2024/01/24 - 2024/01/27
225位(同エリア251件中)
ちゃおさん
今回の西国観音霊場巡りは2泊3日の短いもので、しかも観音霊場は3ケ寺に過ぎない。霊場巡りもほぼ最終近く、取り残しの落穂拾いの感覚だ。今回の巡礼も昨日で終わり、今日は稲さんが隣町、加古川にある有名寺院鶴林寺に案内してくれると言う。朝、彼の自慢のアメリカ車でホテルまで迎いにやって来て、海沿いの神戸の街を西に進む。
神戸は過去数回来ていて、どこも聞き覚えのある町名だ。西の外れ、須磨を通るがここにある須磨寺、更にその先の須磨離宮にも去年やって来た。須磨寺と離宮は徒歩5-6分の近距離だった。須磨の直ぐ先が明石大橋の神戸側起点で、その脚橋を通過した先が、例の明石市だ。何故例かと言うと、明石駅からアーケードを通って1本の直線道が明石海峡のフェリー乗り場まで繋がっているが、ここが明石の一番の賑やかな通り。稲さんの話によれば去年統一教会問題で失脚した元経産大臣西村が汚名挽回の為、このアーケード入り口で良く街頭演説をしているとのことである。
その明石を過ぎると次は加古川だ。この加古川の上流にある加西市には今回の巡礼で昨日順拝した観音霊場一条寺があり、又この川の反対側、即ち東側の加東市には清水寺があって、そこには一昨日、伊丹空港から真っすぐ参拝に行った。この辺りは奈良時代以来播州の中心的土地だったのだ。加古川を挟んでの東西の町、加東と加西は分かりやすい町名だ。

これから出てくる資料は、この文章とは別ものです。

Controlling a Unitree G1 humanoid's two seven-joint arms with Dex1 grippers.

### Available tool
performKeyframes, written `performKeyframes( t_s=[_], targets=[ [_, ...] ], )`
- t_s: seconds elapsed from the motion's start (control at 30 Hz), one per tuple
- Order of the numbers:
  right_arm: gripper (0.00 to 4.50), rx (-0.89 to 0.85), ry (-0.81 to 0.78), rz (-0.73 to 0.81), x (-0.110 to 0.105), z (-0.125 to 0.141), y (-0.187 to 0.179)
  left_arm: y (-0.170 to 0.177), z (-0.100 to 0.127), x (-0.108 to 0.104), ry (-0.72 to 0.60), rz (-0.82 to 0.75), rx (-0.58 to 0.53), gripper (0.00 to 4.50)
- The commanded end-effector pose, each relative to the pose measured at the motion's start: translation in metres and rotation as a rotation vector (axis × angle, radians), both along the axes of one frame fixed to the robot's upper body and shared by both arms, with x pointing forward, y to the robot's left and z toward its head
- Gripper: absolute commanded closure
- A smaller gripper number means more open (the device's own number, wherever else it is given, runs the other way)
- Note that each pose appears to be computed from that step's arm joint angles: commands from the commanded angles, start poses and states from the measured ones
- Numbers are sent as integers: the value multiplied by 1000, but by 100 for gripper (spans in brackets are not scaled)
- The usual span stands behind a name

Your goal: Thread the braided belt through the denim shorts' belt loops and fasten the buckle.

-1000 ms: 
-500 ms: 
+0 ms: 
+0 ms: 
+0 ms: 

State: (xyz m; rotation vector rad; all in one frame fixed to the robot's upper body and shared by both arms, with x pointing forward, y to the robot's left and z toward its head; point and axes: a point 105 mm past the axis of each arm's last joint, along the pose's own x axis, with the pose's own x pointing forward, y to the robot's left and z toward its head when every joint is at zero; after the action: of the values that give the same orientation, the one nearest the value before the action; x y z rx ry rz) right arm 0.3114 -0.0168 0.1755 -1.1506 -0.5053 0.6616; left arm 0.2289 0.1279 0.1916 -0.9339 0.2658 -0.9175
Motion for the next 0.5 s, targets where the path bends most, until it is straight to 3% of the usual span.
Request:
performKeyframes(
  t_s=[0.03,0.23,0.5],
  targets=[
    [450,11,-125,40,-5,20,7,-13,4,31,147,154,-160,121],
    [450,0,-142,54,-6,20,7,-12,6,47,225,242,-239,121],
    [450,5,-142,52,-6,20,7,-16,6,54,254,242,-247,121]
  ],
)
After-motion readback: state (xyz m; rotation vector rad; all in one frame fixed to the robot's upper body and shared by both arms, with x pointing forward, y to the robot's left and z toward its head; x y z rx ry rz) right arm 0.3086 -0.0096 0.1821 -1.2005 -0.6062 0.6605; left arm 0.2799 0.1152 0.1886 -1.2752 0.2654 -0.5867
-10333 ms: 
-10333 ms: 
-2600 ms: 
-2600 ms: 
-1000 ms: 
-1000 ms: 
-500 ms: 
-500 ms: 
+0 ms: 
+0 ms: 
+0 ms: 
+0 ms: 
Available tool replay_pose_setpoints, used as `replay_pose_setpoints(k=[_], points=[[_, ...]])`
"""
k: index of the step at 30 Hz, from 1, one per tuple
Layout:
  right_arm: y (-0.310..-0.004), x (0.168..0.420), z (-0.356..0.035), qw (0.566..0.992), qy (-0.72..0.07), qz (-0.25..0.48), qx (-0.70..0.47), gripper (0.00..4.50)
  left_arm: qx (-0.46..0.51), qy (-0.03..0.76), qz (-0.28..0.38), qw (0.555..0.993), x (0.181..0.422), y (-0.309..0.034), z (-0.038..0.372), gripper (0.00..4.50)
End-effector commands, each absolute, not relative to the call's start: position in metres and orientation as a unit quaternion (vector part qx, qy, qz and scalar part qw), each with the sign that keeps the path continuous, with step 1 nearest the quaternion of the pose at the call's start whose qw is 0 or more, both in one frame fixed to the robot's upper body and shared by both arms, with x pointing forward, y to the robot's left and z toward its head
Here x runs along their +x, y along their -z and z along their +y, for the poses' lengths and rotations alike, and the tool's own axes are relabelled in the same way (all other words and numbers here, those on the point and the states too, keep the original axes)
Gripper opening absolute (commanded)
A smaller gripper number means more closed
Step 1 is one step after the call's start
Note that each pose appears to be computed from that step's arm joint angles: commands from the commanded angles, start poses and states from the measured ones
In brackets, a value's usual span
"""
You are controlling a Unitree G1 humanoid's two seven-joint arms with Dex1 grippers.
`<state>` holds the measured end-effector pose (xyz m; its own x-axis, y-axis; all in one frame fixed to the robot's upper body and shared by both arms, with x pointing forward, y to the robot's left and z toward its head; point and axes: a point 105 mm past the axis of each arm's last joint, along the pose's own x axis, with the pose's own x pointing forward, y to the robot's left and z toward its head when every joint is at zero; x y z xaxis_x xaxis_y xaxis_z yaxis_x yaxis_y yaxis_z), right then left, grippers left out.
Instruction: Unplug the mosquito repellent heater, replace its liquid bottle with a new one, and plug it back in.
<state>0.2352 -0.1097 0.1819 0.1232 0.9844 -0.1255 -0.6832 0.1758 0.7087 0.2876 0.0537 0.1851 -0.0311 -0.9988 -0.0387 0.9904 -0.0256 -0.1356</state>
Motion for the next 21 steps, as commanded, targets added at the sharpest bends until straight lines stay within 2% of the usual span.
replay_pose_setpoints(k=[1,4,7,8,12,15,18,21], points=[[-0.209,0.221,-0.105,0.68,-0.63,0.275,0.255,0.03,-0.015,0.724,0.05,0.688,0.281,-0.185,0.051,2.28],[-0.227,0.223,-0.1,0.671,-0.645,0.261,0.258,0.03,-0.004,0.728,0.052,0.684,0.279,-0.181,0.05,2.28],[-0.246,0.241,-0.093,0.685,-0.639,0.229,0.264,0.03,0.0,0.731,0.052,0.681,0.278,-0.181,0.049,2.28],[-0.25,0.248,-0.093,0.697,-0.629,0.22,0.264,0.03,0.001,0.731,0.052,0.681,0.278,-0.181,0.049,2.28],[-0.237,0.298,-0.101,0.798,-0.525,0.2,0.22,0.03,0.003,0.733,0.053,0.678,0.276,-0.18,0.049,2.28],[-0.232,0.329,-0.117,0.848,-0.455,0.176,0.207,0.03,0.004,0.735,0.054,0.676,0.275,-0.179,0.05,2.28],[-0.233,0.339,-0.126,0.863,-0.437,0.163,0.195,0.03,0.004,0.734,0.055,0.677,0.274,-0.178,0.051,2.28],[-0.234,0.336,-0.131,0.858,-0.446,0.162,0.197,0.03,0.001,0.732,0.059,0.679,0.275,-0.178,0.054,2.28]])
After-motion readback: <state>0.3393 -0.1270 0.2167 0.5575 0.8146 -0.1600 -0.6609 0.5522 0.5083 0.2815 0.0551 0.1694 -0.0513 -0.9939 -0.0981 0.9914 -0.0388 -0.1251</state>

川を渡って幅広の国道を暫く進むと目指すお寺鶴林寺にやってきた。鶴林寺は同名で以前四国八十八ケ寺巡礼で徳島の山中にあり、本堂の横に銅製の鶴の彫像があったが、寺名はどちらが先かどうかは自分には分からない。どちらも奈良時代からあるお寺だ。山門の横に事務所があって500円の入寺料を支払って境内に入ると、正面に大きな本堂が見える。後で知ったがこの本堂は国宝で、鎌倉時代の建造。聖徳太子所縁の寺で、寺も又太子創建と伝わる。江戸時代に一時荒廃したが、それ以前には多くの伽藍を有し、平安時代には西の法隆寺とも言われていた。
本堂の右横に聖徳太子を祀る太子堂がある。檜皮葺きの御堂は県内最古の建造物で、これも又国宝に指定されている。その更に奥に宝物館があり、聖徳太子伝来の宝物が展示されていた。絵画、雅楽、楽器等も多数展示され、中には重文その他貴重な文化財が展示され、成程ここが西の法隆寺と言われる由縁も納得できた。
宝物館を出た前方に三重塔も見え、太子所縁のこの寺は地元民からも慕われていたことがよく分かる。その三重塔の近くに忠魂碑があり、それは特攻隊員の碑を弔うものだった。この寺の近くに陸軍加古川飛行場があって、戦争末期特攻隊の出撃基地ともなり、世に有名な振武隊もここを基地とした。そうした戦争末期に特攻隊員として死んで行った英霊を祀る碑としてここに建立されたのだ。忠魂碑に一礼し、この寺を出た。